Эжен пришел ко мне на работу два дня назад и язвительно сообщил, что Влад, видите ли, переселился жить в участок и ночует в одной из пустующих камер, как последний бомж. А еще он попросил меня не волноваться, заверив, что за бомжом присмотрят и не позволят натворить глупостей. Эжен и Никита полностью на моей стороне и поддержат любое мое решение, каким бы абсурдным оно ни казалось с первого взгляда.
Я рассеянно поблагодарила друга, стараясь не выказывать эмоций. Я-то надеялась, что вернувшись тогда с вылета, найду Влада в его комнате, несмотря на нашу ссору, но его не было. Не пришел он и на следующий день. Только Эжен заглянул в неуклюжей попытке успокоить, а я, вместо того чтобы пожаловаться другу, продолжала смотреть в медицинские назначения, прекрасно зная, что по первому же моему слову Влада доставят домой, даже если при этом придется его заковать в наручники и тащить за шиворот. Но как бы мне этого ни хотелось, я изо всех сил делала вид, что Влад меня совершенно не интересуют. Вот только всегда понятные буквы расплывались странной вязью, а сердце сжималось тоскливой безысходностью. И эта самая безысходность сообщила, что ни забыть его, ни откреститься и отпустить полностью я не сумею, и предстоит жить с этим оставшийся миллион лет, в которые вдруг превратилась обыкновенная человеческая жизнь.

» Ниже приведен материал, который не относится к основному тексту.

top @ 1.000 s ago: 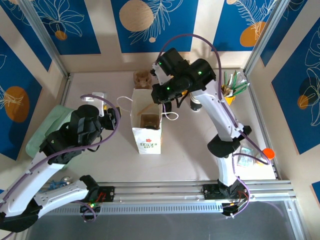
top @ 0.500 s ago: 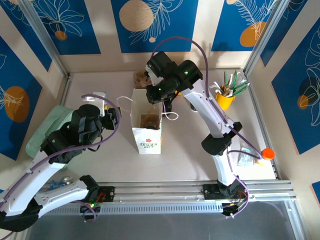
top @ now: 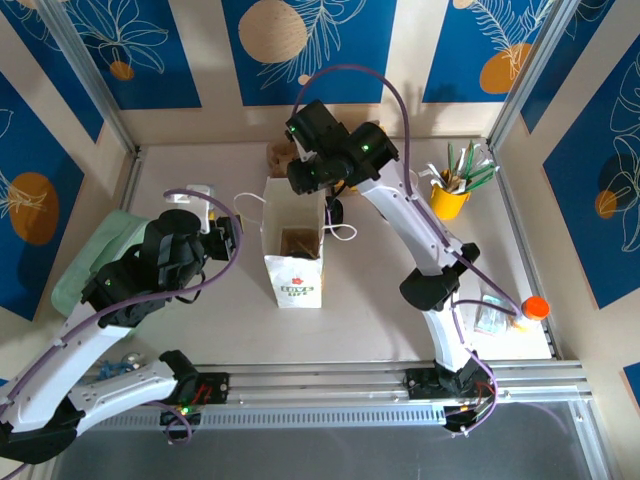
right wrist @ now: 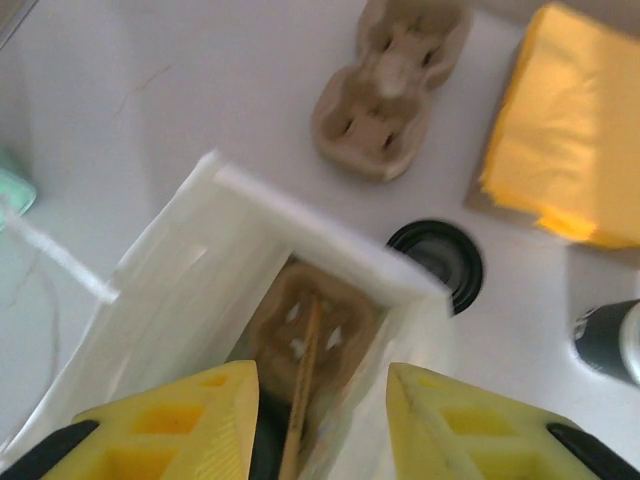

А инстинкт самосохранения, ответственный за мое психологическое здоровье, подсказал безрассудную мысль, искрой мелькнувшую в мозгу: «А если все оставить как есть? Он ведь твой и деваться ему некуда! Ты его любишь и незачем обрекать себя на все круги ада, отпуская его! Перебесится, остынет, вернется. Ему же идти некуда, кроме как к тебе!» «Вернуться-то вернется, но простить – не простит, а так мне не надо!» – остудила я свой инстинкт самосохранения, и он молча, досадуя на мою глупость, уполз в дальний угол сознания. Прости.
А Эжена, участливо хмурящегося и не знающего чем еще помочь, я поблагодарила и отпустила с миром. Напоследок друг предложил притащить Влада домой силком, я лишь отрицательно покачала головой. Он, тяжко вздохнув, ушел.
Ну как я могу объяснить все другу, если не могу объяснить самой себе, путаясь в собственных оскорбленных чувствах, жалости к себе и к своей любви, которой суждено долго и болезненно умирать? А Влад, что ж, он не виноват ни в чем, и этого я тоже никому не сумею объяснить. Не поверят. Просто Влад вырос из наших отношений, как ребенок вырастает из коротких штанишек, а я и не заметила. И думать о будущем стало вдруг слишком поздно. Просто ему нужен воздух, тесно стало, вот и все, и не остается ничего другого, как отпустить его. Я сумею. Я это уже почти сделала.